JDK 9 RFR of 8039474: sun.misc.CharacterDecoder.decodeBuffer should use getBytes(iso8859-1)

Thu Apr 10 18:38:53 UTC 2014

On Apr 10 2014, at 11:08 , Chris Hegarty <chris.hegarty at oracle.com> wrote:

> 
>> On 10 Apr 2014, at 18:40, Mike Duigou <mike.duigou at oracle.com> wrote:
>> 
>> 
>>> On Apr 10 2014, at 03:21 , Chris Hegarty <chris.hegarty at oracle.com> wrote:
>>> 
>>>> On 10 Apr 2014, at 11:03, Ulf Zibis <Ulf.Zibis at CoSoCo.de> wrote:
>>>> 
>>>> Hi Chris,
>>>> 
>>>> Am 10.04.2014 11:04, schrieb Chris Hegarty:
>>>>> Trivially, you could ( but of not have to ) use java.nio.charset.StandardCharsets.ISO_8859_1 to avoid the cost of String to CharSet lookup.
>>>> 
>>>> In earlier tests Sherman and I have found out, that the cost of initialization of a new charsets object is higher than the lookup of an existing object in the cache.
>>>> And it's even better to use the same String instance for the lookup which was used to cache the charset.
>>> 
>>> Interesting… thanks for let me know.  Presumably, there is an assumption is StandardCharsets is not initialized elsewhere, by another dependency.
>> 
>> Generally it's safe to assume that StandardCharsets will already be initialized.
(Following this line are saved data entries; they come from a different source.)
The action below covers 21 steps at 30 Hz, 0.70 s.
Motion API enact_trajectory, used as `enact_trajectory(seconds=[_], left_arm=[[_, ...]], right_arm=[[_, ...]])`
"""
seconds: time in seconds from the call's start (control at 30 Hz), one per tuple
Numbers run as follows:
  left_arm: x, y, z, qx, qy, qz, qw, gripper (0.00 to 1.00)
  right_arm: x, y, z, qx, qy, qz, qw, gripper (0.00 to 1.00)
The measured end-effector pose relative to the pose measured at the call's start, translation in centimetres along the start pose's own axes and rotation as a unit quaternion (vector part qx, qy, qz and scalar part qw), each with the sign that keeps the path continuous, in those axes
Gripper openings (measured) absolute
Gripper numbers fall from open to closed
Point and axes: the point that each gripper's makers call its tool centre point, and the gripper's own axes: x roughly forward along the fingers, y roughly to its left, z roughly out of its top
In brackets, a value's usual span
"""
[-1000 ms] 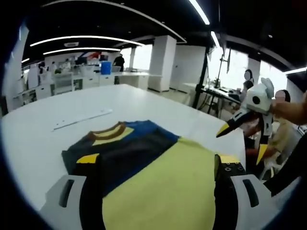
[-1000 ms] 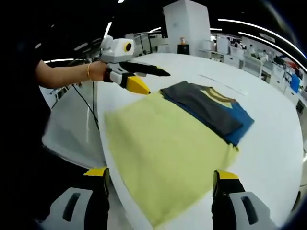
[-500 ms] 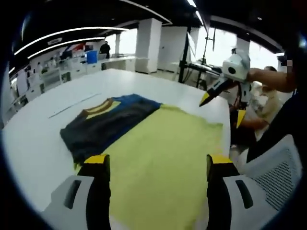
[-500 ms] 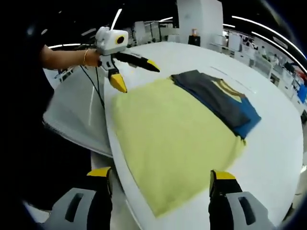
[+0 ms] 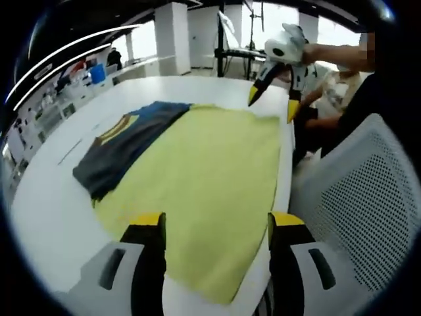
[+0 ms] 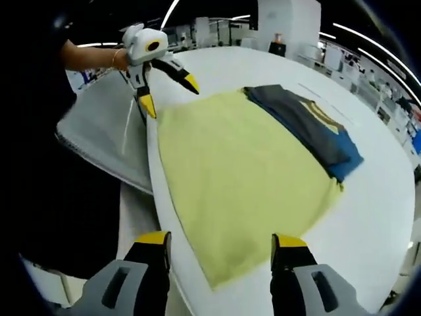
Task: Fold the garment on the visible template until the final outline fits inside the template.
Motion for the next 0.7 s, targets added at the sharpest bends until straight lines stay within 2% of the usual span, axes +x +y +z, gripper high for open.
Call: enact_trajectory(seconds=[0.27,0.37,0.43,0.7], left_arm=[[-0.5,-0.5,-3.0,-0.003,0.044,0.004,0.999,0.48],[-0.6,-0.6,-3.4,-0.007,0.045,0.006,0.9989,0.45],[-0.6,-0.6,-4.1,-0.006,0.058,0.007,0.9983,0.43],[-0.4,-0.6,-5.8,0.011,0.093,0.011,0.9956,0.38]], right_arm=[[0.6,0.1,-1.2,-0.005,0.015,-0.004,0.9999,0.52],[0.9,0.2,-1.9,-0.015,0.031,-0.004,0.9994,0.51],[1.0,0.0,-2.4,-0.027,0.047,-0.009,0.9985,0.49],[1.5,-0.3,-2.8,-0.047,0.06,-0.013,0.997,0.41]])
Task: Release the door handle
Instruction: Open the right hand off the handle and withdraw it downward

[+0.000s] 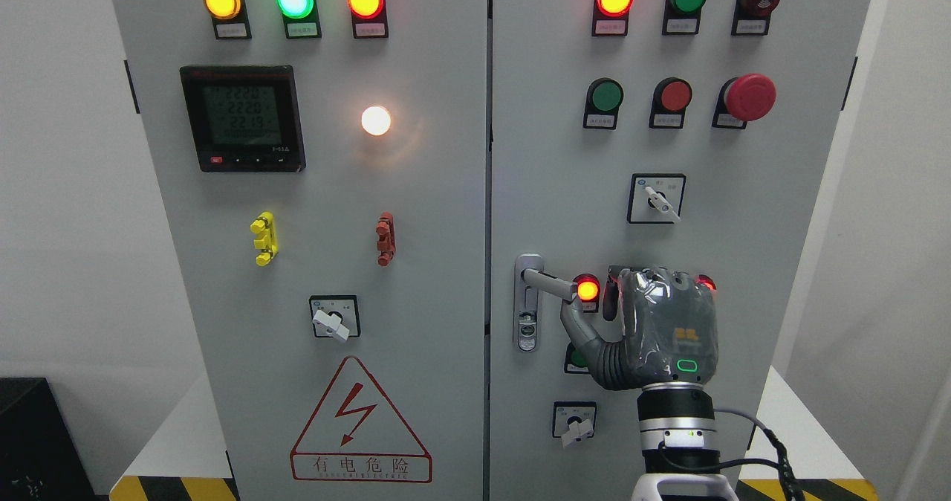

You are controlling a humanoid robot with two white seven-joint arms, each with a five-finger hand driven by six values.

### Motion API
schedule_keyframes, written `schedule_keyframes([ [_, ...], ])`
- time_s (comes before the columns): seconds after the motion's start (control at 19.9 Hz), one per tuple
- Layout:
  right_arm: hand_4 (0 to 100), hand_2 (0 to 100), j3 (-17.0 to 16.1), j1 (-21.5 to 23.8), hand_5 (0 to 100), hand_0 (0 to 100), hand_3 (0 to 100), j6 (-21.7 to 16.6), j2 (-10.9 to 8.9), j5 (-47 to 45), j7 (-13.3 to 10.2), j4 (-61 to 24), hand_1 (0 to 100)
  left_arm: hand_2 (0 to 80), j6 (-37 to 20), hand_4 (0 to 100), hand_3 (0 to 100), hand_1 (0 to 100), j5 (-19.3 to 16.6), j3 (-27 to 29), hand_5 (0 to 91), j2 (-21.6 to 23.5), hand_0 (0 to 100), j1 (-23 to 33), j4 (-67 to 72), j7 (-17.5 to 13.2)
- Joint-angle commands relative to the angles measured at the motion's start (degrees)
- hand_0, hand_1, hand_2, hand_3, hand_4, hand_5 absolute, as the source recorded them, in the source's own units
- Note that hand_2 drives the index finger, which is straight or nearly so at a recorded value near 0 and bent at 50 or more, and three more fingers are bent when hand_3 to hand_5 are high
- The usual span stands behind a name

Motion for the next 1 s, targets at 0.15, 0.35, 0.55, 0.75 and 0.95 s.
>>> schedule_keyframes([
  [0.15,100,84,0.2,0.5,98,43,100,-0.3,0.01,-0.1,-0.2,-0.2,37,2.5,0.0,1,8,0,0.0,-1.1,0.0,0.0,0,0.0,-1.0,0.0],
  [0.35,100,84,0.6,3.6,98,44,100,-0.6,-0.08,-0.1,-0.2,-1.4,37,2.5,0.0,1,8,0,0.0,-1.1,0.0,0.0,0,0.0,-1.0,0.0],
  [0.55,100,83,0.3,7.9,98,44,100,-1.6,-0.61,-0.2,-0.4,-4.8,37,2.5,0.0,1,8,0,0.0,-1.1,0.0,0.0,0,0.0,-1.0,0.0],
  [0.75,100,80,-1.3,13.2,97,46,100,-5.9,-0.7,-0.2,-2.9,-8.5,35,2.5,0.0,1,9,0,0.0,-1.1,0.0,0.0,0,0.0,-0.9,0.0],
  [0.95,91,70,-7.1,18.6,91,47,100,-12.7,-0.52,-0.3,-6.5,-12.2,33,2.5,0.0,1,8,0,0.0,-1.1,0.0,0.0,0,0.0,-1.0,0.0],
])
If it isn't initialized we should consider it an amortized cost.
> 
> I'm which case why would the string version be more performant than the version that already takes the Charset? Doesn't the string version need to do a lookup?

There is a cache in StringCoder that is only used in the byte[] getBytes(String charsetName) but not in the byte[] getBytes(Charset charset) case. The rationale in StringCodding::decode(Charset cs, byte[] ba, int off, int len) may need to be revisited as it is certainly surprising that the string constant charset name usage is faster than the CharSet constant.

Mike